* **WORK TO COMPLETE**:
What is needed is an exact copy of the lines in the listing below, from the one with "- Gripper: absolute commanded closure" up to and including the one with "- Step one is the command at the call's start", with no other lines.

* **STORED DATA**:
- - -
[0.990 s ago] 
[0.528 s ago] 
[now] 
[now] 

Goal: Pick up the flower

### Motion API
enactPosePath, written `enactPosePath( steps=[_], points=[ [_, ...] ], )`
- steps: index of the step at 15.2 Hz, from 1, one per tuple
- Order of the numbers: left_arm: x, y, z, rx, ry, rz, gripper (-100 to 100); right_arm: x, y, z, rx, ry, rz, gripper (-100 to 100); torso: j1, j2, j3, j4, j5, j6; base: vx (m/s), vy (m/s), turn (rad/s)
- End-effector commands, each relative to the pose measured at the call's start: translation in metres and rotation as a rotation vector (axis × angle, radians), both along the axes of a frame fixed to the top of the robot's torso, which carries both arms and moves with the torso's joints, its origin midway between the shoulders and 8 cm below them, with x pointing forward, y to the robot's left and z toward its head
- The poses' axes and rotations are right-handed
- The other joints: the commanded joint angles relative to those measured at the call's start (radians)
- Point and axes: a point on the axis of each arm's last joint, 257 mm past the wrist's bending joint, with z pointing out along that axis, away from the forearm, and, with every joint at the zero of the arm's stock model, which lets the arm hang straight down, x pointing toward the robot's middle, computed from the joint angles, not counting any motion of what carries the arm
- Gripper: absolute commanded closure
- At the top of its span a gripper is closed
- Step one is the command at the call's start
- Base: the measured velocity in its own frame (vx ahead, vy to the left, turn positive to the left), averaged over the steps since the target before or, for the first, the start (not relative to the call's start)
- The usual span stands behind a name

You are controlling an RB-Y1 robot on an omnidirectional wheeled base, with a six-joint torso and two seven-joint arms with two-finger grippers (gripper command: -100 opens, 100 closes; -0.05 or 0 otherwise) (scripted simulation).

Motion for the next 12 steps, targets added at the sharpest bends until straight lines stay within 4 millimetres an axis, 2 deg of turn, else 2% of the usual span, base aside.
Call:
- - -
* **TASK OUTPUT**:
- Gripper: absolute commanded closure
- At the top of its span a gripper is closed
- Step one is the command at the call's start

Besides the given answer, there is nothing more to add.